Enregistré lors des BBC Proms l'année dernière, l'album documente une collaboration unique avec le Jules Buckley Orchestra, composé de 60 musiciens, un duo qui ressemble moins à un embellissement qu'à une expansion. Sur 19 titres, du matériel de épouse-moijusqu'à Tout est né en criant est démonté et reconstruit, avec des coupures profondes aux côtés des moments les plus reconnaissables.

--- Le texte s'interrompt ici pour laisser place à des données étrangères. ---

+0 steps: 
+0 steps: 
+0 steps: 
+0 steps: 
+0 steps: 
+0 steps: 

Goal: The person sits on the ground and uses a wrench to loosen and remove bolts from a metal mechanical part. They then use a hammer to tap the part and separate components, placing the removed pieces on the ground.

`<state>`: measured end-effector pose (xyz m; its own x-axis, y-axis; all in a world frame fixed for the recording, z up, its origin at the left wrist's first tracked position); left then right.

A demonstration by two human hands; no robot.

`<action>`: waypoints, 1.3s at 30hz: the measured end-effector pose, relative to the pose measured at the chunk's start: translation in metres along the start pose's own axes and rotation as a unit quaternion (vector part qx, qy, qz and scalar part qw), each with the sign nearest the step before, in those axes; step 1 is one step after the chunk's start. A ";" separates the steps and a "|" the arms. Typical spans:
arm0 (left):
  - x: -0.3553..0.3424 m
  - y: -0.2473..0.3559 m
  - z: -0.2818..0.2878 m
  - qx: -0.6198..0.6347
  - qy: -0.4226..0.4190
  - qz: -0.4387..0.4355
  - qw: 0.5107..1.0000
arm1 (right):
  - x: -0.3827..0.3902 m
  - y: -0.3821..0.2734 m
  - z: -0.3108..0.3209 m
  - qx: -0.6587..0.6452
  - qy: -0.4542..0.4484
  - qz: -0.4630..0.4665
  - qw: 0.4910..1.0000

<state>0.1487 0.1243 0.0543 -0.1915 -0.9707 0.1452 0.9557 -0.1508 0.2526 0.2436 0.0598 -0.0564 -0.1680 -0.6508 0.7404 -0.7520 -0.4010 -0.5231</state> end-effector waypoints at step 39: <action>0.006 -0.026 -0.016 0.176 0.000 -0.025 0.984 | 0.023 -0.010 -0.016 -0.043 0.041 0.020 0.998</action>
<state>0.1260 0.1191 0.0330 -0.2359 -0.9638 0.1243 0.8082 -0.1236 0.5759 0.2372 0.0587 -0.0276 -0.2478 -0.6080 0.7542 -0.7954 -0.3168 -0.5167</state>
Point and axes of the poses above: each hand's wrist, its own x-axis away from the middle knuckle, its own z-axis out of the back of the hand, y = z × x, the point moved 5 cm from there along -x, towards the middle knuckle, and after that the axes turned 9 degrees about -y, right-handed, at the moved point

Le travail de Clark se caractérise par une précision qui se reflète également parfaitement dans ce décor. Son jeu de guitare, longtemps caractérisé par des arêtes vives et une distorsion contrôlée, prend ici un nouvel espace, contrairement à des arrangements qui augmentent plutôt qu'affaiblissent sa tension. Le résultat est quelque chose qui tend vers le contraste : intimité contre normes, retenue contre libération.
Cela met également en évidence l’élasticité de leur catalogue. Des chansons qui semblaient autrefois étroitement enroulées s'ouvrent désormais vers l'extérieur, révélant des textures différentes, des accents différents. Il s'agit moins d'une rétrospective que d'une relecture, rappelant que ces compositions n'ont jamais été figées.
Après sa sortie, Clark emmènera le format orchestral en tournée à travers l'Amérique du Nord, prolongeant ainsi la durée d'une performance déjà conçue pour s'étendre au-delà d'une seule soirée.